**TASK REQUIREMENTS:** Wherever the string "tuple" occurs in a line of these records, report that line.

[Records excerpted from a collection]
-*-*-

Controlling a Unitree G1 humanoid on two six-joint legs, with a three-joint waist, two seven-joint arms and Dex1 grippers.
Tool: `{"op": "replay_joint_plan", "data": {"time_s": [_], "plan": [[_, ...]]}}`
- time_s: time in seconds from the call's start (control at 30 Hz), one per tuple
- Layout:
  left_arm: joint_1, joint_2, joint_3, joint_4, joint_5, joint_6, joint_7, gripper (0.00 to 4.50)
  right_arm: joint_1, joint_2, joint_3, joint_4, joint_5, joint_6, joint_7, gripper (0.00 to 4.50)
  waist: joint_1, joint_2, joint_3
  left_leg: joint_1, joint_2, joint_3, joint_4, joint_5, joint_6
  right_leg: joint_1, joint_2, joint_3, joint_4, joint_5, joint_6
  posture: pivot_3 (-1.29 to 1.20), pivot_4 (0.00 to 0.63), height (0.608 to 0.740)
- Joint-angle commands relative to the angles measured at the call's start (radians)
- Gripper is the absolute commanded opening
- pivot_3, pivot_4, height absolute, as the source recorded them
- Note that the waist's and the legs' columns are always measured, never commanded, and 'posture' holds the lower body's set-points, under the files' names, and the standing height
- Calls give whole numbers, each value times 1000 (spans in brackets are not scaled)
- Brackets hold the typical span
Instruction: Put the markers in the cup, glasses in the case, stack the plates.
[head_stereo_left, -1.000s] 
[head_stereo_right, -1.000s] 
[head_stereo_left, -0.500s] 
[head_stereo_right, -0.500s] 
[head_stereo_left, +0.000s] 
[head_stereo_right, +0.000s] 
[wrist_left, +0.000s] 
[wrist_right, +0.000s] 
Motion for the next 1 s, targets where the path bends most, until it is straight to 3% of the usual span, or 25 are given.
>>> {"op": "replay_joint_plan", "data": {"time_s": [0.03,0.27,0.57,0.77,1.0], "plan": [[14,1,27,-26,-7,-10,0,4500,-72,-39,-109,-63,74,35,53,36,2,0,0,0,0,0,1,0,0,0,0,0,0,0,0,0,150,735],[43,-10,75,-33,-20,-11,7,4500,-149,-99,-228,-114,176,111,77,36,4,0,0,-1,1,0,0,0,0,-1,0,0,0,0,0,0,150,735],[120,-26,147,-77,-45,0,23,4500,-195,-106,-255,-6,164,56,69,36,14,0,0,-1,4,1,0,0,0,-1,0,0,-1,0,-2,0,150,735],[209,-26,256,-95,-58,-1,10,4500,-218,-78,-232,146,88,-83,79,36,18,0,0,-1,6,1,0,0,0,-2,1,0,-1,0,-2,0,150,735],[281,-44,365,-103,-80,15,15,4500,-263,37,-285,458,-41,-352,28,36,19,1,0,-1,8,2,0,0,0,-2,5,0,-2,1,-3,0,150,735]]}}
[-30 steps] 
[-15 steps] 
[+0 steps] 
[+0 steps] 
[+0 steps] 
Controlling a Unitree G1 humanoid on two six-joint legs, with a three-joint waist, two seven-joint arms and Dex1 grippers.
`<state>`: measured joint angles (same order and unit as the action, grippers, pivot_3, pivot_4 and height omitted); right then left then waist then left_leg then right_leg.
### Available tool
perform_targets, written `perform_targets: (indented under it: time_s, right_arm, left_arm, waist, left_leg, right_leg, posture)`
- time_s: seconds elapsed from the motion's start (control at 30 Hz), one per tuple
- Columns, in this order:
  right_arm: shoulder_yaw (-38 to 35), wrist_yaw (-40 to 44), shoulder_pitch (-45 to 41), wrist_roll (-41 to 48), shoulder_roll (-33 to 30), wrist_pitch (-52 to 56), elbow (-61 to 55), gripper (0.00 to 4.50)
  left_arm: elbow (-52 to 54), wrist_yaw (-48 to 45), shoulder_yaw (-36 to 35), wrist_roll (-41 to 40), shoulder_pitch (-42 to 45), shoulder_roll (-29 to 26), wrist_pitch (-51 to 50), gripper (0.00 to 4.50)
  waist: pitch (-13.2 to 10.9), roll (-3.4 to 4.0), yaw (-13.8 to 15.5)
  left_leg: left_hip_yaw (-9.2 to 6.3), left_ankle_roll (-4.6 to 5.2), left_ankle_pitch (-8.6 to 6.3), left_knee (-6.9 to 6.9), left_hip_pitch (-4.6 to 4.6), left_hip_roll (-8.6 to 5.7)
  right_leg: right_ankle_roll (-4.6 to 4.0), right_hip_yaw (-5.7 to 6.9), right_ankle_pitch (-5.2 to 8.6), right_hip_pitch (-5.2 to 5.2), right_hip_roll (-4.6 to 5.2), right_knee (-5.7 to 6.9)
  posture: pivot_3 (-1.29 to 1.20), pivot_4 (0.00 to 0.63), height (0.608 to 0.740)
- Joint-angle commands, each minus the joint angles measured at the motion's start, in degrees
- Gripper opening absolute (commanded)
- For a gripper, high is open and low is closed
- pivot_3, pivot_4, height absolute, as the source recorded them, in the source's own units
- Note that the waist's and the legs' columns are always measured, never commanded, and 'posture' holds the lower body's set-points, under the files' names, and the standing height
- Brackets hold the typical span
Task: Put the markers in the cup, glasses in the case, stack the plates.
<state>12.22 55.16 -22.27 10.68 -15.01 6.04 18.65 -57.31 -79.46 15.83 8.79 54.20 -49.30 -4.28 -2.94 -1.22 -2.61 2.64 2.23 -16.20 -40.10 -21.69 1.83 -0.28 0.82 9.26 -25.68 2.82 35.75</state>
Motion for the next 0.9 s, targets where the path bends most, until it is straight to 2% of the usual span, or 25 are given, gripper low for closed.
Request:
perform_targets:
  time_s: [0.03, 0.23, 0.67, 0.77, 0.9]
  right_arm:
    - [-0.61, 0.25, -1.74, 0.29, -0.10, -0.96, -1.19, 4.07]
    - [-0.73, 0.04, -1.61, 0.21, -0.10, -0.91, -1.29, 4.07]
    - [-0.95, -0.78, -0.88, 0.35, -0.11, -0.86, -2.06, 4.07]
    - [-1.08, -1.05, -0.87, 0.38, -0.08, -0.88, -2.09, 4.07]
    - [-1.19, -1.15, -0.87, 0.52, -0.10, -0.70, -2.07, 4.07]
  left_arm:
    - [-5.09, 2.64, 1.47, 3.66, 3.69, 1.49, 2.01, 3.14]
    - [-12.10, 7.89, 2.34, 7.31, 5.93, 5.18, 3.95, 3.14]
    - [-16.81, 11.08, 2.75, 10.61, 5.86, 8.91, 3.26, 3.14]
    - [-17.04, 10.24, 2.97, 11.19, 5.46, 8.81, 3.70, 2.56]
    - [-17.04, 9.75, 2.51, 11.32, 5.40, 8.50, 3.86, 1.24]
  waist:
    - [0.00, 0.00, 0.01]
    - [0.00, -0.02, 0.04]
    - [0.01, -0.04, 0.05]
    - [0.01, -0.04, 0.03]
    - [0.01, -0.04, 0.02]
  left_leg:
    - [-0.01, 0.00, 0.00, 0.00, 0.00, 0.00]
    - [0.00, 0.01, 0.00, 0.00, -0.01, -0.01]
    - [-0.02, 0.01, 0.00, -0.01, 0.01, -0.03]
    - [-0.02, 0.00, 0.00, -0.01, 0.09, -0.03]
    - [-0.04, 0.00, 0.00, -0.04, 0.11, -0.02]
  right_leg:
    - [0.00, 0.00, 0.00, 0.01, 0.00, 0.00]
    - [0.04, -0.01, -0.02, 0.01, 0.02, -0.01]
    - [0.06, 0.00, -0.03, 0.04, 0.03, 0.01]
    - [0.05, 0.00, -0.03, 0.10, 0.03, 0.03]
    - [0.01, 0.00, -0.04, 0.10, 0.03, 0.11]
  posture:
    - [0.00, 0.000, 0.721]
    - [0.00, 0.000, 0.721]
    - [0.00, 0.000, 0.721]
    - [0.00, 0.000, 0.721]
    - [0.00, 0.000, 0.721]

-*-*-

**REPLY TO THE EXERCISE:**
- time_s: time in seconds from the call's start (control at 30 Hz), one per tuple
- time_s: seconds elapsed from the motion's start (control at 30 Hz), one per tuple

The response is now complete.